Exercise prompt
Start at the first line below and write out everything verbatim except the pictures.

Dataset records

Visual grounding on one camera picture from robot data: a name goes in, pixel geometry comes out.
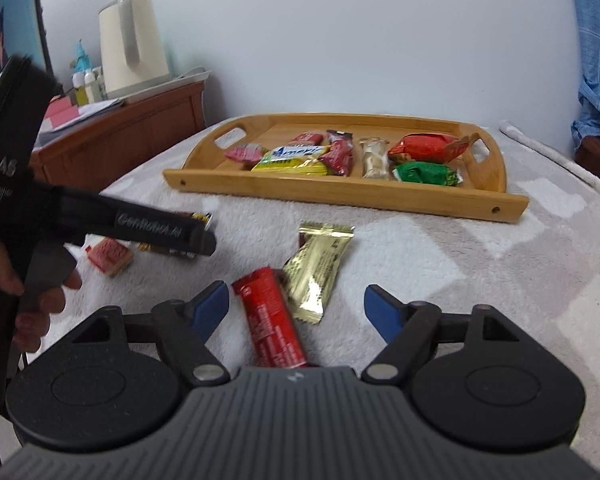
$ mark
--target snack wrapper
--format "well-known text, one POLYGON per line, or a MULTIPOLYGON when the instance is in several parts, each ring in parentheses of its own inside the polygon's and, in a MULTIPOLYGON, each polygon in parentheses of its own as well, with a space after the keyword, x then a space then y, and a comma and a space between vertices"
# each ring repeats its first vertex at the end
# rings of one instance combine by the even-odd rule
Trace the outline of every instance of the snack wrapper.
POLYGON ((86 246, 87 259, 103 274, 113 277, 131 263, 134 254, 128 247, 113 238, 104 238, 95 246, 86 246))
POLYGON ((275 271, 263 267, 237 280, 232 287, 242 298, 260 366, 306 366, 304 350, 286 308, 275 271))
POLYGON ((317 146, 323 139, 323 132, 305 132, 291 139, 287 146, 317 146))
POLYGON ((389 180, 388 142, 373 137, 360 139, 362 145, 363 178, 389 180))
POLYGON ((326 175, 327 167, 318 158, 327 151, 328 146, 280 146, 267 153, 251 171, 326 175))
POLYGON ((286 293, 296 319, 319 323, 329 303, 340 260, 353 227, 303 222, 300 250, 283 267, 286 293))
POLYGON ((327 130, 327 140, 331 149, 318 160, 324 162, 331 173, 349 176, 353 167, 353 135, 347 132, 327 130))
POLYGON ((389 150, 389 158, 396 164, 412 160, 446 164, 462 155, 479 138, 479 134, 471 134, 461 139, 438 133, 411 134, 404 136, 389 150))
MULTIPOLYGON (((213 215, 211 213, 190 213, 185 211, 178 211, 177 214, 180 216, 190 216, 191 218, 194 218, 196 220, 203 221, 205 223, 205 230, 209 229, 209 227, 211 226, 211 220, 213 218, 213 215)), ((191 260, 197 256, 196 253, 190 253, 188 251, 179 251, 177 249, 167 249, 157 245, 147 244, 145 242, 140 242, 138 244, 138 250, 148 251, 150 253, 168 254, 169 256, 179 256, 181 258, 189 258, 191 260)))
POLYGON ((462 182, 457 171, 432 162, 407 162, 394 169, 394 176, 402 182, 457 186, 462 182))
POLYGON ((267 153, 267 150, 260 144, 238 144, 227 152, 224 152, 224 157, 234 162, 241 162, 248 168, 252 168, 262 160, 265 153, 267 153))

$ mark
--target hand
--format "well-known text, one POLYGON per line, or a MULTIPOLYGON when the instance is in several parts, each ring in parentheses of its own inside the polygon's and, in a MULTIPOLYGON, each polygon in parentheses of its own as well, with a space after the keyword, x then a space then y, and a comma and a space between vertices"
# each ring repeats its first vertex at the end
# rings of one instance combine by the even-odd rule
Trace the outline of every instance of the hand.
MULTIPOLYGON (((64 282, 64 286, 79 289, 82 280, 78 271, 74 269, 64 282)), ((24 294, 24 285, 18 273, 11 267, 9 254, 0 242, 0 290, 14 296, 24 294)), ((36 352, 40 348, 40 338, 49 332, 51 324, 50 314, 59 314, 64 310, 64 292, 62 288, 50 288, 38 298, 39 310, 23 312, 16 317, 16 331, 13 342, 25 352, 36 352)))

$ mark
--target red snack bar
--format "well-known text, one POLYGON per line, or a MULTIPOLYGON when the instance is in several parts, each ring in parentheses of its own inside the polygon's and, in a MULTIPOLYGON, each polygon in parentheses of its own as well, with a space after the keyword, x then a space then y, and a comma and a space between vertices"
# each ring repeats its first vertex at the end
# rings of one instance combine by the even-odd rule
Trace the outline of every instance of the red snack bar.
POLYGON ((237 280, 232 287, 242 298, 260 366, 306 366, 304 350, 274 270, 271 267, 258 269, 237 280))
POLYGON ((228 152, 224 152, 224 156, 229 160, 242 162, 246 166, 255 166, 262 160, 266 152, 267 150, 259 144, 238 144, 228 152))
POLYGON ((107 276, 115 276, 134 258, 129 248, 113 238, 104 238, 95 247, 87 246, 84 250, 91 264, 107 276))
POLYGON ((327 139, 331 149, 318 157, 331 173, 339 176, 349 176, 353 166, 353 135, 346 132, 327 130, 327 139))
POLYGON ((291 139, 287 146, 318 146, 324 139, 324 134, 320 132, 305 132, 291 139))
POLYGON ((476 139, 477 134, 461 139, 447 134, 411 134, 389 150, 389 158, 396 164, 412 160, 446 164, 462 155, 476 139))

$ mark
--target green wrapper
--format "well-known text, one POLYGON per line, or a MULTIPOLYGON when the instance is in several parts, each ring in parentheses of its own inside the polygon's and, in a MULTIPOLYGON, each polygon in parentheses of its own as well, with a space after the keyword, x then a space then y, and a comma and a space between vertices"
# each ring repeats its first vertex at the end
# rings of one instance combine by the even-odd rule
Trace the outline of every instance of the green wrapper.
POLYGON ((407 162, 394 169, 394 176, 402 182, 435 184, 437 186, 457 186, 462 179, 457 171, 443 164, 432 162, 407 162))

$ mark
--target white wall
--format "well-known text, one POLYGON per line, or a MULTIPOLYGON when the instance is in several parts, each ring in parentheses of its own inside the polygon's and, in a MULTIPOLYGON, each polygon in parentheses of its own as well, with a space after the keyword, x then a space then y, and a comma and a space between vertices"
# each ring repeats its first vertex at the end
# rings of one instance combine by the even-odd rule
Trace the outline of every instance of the white wall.
MULTIPOLYGON (((100 6, 42 0, 56 72, 100 6)), ((580 61, 573 0, 154 0, 175 72, 214 71, 208 121, 278 111, 512 120, 570 152, 580 61)))

Task response
Visual grounding on one camera picture from robot data: a name goes in, pixel geometry comes out.
$ mark
--target snack wrapper
--format "well-known text, one POLYGON per line, or a MULTIPOLYGON when the instance is in several parts, each ring in parentheses of its own inside the polygon's and, in a MULTIPOLYGON, each polygon in parentheses of its own as well, with a space after the keyword, x then a space then y, and a comma and a space between vertices"
# each ring repeats its first vertex at the end
# rings of one instance combine by the even-odd rule
Trace the outline of every instance of the snack wrapper.
POLYGON ((86 246, 87 259, 103 274, 113 277, 131 263, 134 254, 128 247, 113 238, 104 238, 95 246, 86 246))
POLYGON ((275 271, 263 267, 237 280, 232 287, 242 298, 260 366, 306 366, 304 350, 286 308, 275 271))
POLYGON ((317 146, 323 139, 323 132, 305 132, 291 139, 287 146, 317 146))
POLYGON ((389 180, 388 142, 373 137, 360 139, 362 145, 363 178, 389 180))
POLYGON ((326 175, 327 167, 318 158, 327 151, 328 146, 280 146, 267 153, 251 171, 326 175))
POLYGON ((286 293, 296 319, 319 323, 329 303, 340 260, 353 227, 303 222, 300 250, 283 267, 286 293))
POLYGON ((327 130, 327 140, 331 149, 318 160, 324 162, 331 173, 349 176, 353 167, 353 135, 347 132, 327 130))
POLYGON ((389 150, 389 158, 396 164, 412 160, 446 164, 462 155, 479 138, 479 134, 471 134, 461 139, 438 133, 411 134, 404 136, 389 150))
MULTIPOLYGON (((213 215, 211 213, 190 213, 185 211, 178 211, 177 214, 180 216, 190 216, 191 218, 194 218, 196 220, 203 221, 205 223, 205 230, 209 229, 209 227, 211 226, 211 220, 213 218, 213 215)), ((191 260, 197 256, 196 253, 190 253, 188 251, 179 251, 177 249, 167 249, 157 245, 147 244, 145 242, 140 242, 138 244, 138 250, 148 251, 150 253, 168 254, 169 256, 179 256, 181 258, 189 258, 191 260)))
POLYGON ((462 182, 457 171, 432 162, 407 162, 394 169, 394 176, 402 182, 457 186, 462 182))
POLYGON ((267 153, 267 150, 260 144, 238 144, 227 152, 224 152, 224 157, 234 162, 241 162, 248 168, 252 168, 262 160, 265 153, 267 153))

$ mark
--target hand
--format "well-known text, one POLYGON per line, or a MULTIPOLYGON when the instance is in several parts, each ring in parentheses of its own inside the polygon's and, in a MULTIPOLYGON, each polygon in parentheses of its own as well, with a space after the keyword, x then a space then y, and a comma and a space between vertices"
# each ring repeats its first vertex at the end
# rings of one instance combine by the even-odd rule
Trace the outline of every instance of the hand.
MULTIPOLYGON (((64 282, 64 286, 79 289, 82 280, 78 271, 74 269, 64 282)), ((24 294, 24 285, 18 273, 11 267, 9 254, 0 242, 0 290, 14 296, 24 294)), ((36 352, 40 348, 40 338, 49 332, 51 324, 50 314, 59 314, 64 310, 64 292, 62 288, 50 288, 38 298, 39 310, 23 312, 16 317, 16 331, 13 342, 25 352, 36 352)))

$ mark
--target red snack bar
--format "well-known text, one POLYGON per line, or a MULTIPOLYGON when the instance is in several parts, each ring in parentheses of its own inside the polygon's and, in a MULTIPOLYGON, each polygon in parentheses of its own as well, with a space after the keyword, x then a space then y, and a comma and a space between vertices"
# each ring repeats its first vertex at the end
# rings of one instance combine by the even-odd rule
Trace the outline of every instance of the red snack bar.
POLYGON ((237 280, 232 287, 242 298, 260 366, 306 366, 304 350, 274 270, 271 267, 258 269, 237 280))
POLYGON ((228 152, 224 152, 224 156, 229 160, 242 162, 246 166, 255 166, 262 160, 266 152, 267 150, 259 144, 238 144, 228 152))
POLYGON ((107 276, 115 276, 134 258, 129 248, 113 238, 104 238, 95 247, 87 246, 84 250, 91 264, 107 276))
POLYGON ((327 139, 331 149, 318 157, 331 173, 339 176, 349 176, 353 166, 353 135, 346 132, 327 130, 327 139))
POLYGON ((291 139, 287 146, 318 146, 324 139, 324 134, 320 132, 305 132, 291 139))
POLYGON ((476 139, 477 134, 461 139, 447 134, 411 134, 389 150, 389 158, 396 164, 412 160, 446 164, 462 155, 476 139))

$ mark
--target green wrapper
--format "well-known text, one POLYGON per line, or a MULTIPOLYGON when the instance is in several parts, each ring in parentheses of its own inside the polygon's and, in a MULTIPOLYGON, each polygon in parentheses of its own as well, with a space after the keyword, x then a space then y, and a comma and a space between vertices"
# each ring repeats its first vertex at the end
# rings of one instance combine by the even-odd rule
Trace the outline of every instance of the green wrapper.
POLYGON ((407 162, 394 169, 394 176, 402 182, 435 184, 437 186, 457 186, 462 179, 457 171, 443 164, 432 162, 407 162))

$ mark
--target white wall
--format "well-known text, one POLYGON per line, or a MULTIPOLYGON when the instance is in several parts, each ring in parentheses of its own inside the polygon's and, in a MULTIPOLYGON, each polygon in parentheses of its own as well, with a space after the keyword, x then a space then y, and a comma and a space between vertices"
# each ring repeats its first vertex at the end
# rings of one instance combine by the even-odd rule
Trace the outline of every instance of the white wall.
MULTIPOLYGON (((100 6, 42 0, 56 72, 100 6)), ((580 61, 573 0, 154 0, 175 72, 214 71, 208 121, 278 111, 512 120, 570 152, 580 61)))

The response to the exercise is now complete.